:: Exercise brief ::
Below are the records; print them all without any alteration.

(Data excerpts)
'''
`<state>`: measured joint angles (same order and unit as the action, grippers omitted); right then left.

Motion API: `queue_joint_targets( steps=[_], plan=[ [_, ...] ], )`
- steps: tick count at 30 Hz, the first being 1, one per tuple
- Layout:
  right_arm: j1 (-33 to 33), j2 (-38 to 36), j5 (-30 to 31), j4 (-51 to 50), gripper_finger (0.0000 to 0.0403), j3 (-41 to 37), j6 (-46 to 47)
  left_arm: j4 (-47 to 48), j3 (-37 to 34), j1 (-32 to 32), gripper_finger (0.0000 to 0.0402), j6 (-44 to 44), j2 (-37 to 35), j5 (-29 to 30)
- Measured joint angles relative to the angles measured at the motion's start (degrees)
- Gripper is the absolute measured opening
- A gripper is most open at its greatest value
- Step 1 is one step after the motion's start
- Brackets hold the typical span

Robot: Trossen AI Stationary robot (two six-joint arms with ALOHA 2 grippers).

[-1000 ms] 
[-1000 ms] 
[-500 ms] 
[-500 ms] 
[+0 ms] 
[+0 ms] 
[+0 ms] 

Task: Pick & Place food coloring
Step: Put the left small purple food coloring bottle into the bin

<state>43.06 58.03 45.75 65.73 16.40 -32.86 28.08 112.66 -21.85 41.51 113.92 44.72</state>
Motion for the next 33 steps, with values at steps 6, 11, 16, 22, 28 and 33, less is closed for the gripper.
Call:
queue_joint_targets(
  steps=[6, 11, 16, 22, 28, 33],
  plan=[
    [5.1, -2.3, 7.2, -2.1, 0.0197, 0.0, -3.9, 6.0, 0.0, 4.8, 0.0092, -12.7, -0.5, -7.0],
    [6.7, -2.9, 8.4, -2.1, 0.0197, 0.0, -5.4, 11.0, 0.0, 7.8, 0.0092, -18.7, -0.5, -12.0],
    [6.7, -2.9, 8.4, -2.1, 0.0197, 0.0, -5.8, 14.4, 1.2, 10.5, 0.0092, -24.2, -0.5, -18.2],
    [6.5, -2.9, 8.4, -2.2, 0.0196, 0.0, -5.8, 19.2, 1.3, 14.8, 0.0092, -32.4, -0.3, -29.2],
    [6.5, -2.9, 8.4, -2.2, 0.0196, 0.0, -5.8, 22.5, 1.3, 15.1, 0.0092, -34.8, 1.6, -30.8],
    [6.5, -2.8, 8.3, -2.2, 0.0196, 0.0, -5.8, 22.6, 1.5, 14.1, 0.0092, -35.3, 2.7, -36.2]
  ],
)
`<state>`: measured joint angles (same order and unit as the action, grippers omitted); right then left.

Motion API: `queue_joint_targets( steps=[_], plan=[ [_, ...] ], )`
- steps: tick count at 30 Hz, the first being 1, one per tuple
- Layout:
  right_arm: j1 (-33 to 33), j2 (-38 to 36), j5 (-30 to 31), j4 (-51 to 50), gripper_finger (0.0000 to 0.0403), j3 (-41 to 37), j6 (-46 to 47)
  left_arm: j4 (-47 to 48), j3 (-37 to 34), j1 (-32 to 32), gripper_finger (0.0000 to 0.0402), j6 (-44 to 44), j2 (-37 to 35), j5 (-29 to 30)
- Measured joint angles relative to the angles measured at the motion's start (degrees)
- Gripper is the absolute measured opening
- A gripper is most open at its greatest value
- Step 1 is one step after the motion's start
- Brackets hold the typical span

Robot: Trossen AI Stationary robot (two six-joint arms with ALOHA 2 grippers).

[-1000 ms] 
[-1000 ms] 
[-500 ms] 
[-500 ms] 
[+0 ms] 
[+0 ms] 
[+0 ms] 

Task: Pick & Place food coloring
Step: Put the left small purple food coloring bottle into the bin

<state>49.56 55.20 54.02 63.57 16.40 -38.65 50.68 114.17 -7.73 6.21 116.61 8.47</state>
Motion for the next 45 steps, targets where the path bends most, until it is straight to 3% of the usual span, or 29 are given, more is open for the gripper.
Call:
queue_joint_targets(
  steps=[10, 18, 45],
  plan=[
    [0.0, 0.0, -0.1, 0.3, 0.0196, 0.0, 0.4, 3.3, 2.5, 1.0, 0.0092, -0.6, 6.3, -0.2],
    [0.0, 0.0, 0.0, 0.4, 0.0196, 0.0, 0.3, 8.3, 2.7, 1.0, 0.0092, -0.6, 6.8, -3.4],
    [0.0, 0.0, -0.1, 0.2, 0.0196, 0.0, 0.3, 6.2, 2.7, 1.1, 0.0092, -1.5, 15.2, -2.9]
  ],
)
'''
:: Solution below ::
`<state>`: measured joint angles (same order and unit as the action, grippers omitted); right then left.

Motion API: `queue_joint_targets( steps=[_], plan=[ [_, ...] ], )`
- steps: tick count at 30 Hz, the first being 1, one per tuple
- Layout:
  right_arm: j1 (-33 to 33), j2 (-38 to 36), j5 (-30 to 31), j4 (-51 to 50), gripper_finger (0.0000 to 0.0403), j3 (-41 to 37), j6 (-46 to 47)
  left_arm: j4 (-47 to 48), j3 (-37 to 34), j1 (-32 to 32), gripper_finger (0.0000 to 0.0402), j6 (-44 to 44), j2 (-37 to 35), j5 (-29 to 30)
- Measured joint angles relative to the angles measured at the motion's start (degrees)
- Gripper is the absolute measured opening
- A gripper is most open at its greatest value
- Step 1 is one step after the motion's start
- Brackets hold the typical span

Robot: Trossen AI Stationary robot (two six-joint arms with ALOHA 2 grippers).

[-1000 ms] 
[-1000 ms] 
[-500 ms] 
[-500 ms] 
[+0 ms] 
[+0 ms] 
[+0 ms] 

Task: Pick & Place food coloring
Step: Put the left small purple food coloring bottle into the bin

<state>43.06 58.03 45.75 65.73 16.40 -32.86 28.08 112.66 -21.85 41.51 113.92 44.72</state>
Motion for the next 33 steps, with values at steps 6, 11, 16, 22, 28 and 33, less is closed for the gripper.
Call:
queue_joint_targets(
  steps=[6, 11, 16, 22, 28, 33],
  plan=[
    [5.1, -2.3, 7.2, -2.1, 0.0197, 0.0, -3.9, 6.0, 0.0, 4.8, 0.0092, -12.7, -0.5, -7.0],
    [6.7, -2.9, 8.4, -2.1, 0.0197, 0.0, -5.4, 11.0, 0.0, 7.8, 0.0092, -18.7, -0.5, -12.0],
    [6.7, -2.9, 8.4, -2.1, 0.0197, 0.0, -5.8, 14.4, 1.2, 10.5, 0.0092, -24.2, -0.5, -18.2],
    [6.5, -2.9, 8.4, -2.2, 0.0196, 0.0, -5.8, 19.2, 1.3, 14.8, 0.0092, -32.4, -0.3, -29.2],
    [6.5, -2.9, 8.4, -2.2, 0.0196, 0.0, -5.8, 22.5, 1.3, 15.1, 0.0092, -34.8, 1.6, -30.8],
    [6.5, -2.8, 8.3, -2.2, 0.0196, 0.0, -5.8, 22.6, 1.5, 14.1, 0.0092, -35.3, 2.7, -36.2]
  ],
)
`<state>`: measured joint angles (same order and unit as the action, grippers omitted); right then left.

Motion API: `queue_joint_targets( steps=[_], plan=[ [_, ...] ], )`
- steps: tick count at 30 Hz, the first being 1, one per tuple
- Layout:
  right_arm: j1 (-33 to 33), j2 (-38 to 36), j5 (-30 to 31), j4 (-51 to 50), gripper_finger (0.0000 to 0.0403), j3 (-41 to 37), j6 (-46 to 47)
  left_arm: j4 (-47 to 48), j3 (-37 to 34), j1 (-32 to 32), gripper_finger (0.0000 to 0.0402), j6 (-44 to 44), j2 (-37 to 35), j5 (-29 to 30)
- Measured joint angles relative to the angles measured at the motion's start (degrees)
- Gripper is the absolute measured opening
- A gripper is most open at its greatest value
- Step 1 is one step after the motion's start
- Brackets hold the typical span

Robot: Trossen AI Stationary robot (two six-joint arms with ALOHA 2 grippers).

[-1000 ms] 
[-1000 ms] 
[-500 ms] 
[-500 ms] 
[+0 ms] 
[+0 ms] 
[+0 ms] 

Task: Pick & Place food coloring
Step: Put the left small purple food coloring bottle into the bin

<state>49.56 55.20 54.02 63.57 16.40 -38.65 50.68 114.17 -7.73 6.21 116.61 8.47</state>
Motion for the next 45 steps, targets where the path bends most, until it is straight to 3% of the usual span, or 29 are given, more is open for the gripper.
Call:
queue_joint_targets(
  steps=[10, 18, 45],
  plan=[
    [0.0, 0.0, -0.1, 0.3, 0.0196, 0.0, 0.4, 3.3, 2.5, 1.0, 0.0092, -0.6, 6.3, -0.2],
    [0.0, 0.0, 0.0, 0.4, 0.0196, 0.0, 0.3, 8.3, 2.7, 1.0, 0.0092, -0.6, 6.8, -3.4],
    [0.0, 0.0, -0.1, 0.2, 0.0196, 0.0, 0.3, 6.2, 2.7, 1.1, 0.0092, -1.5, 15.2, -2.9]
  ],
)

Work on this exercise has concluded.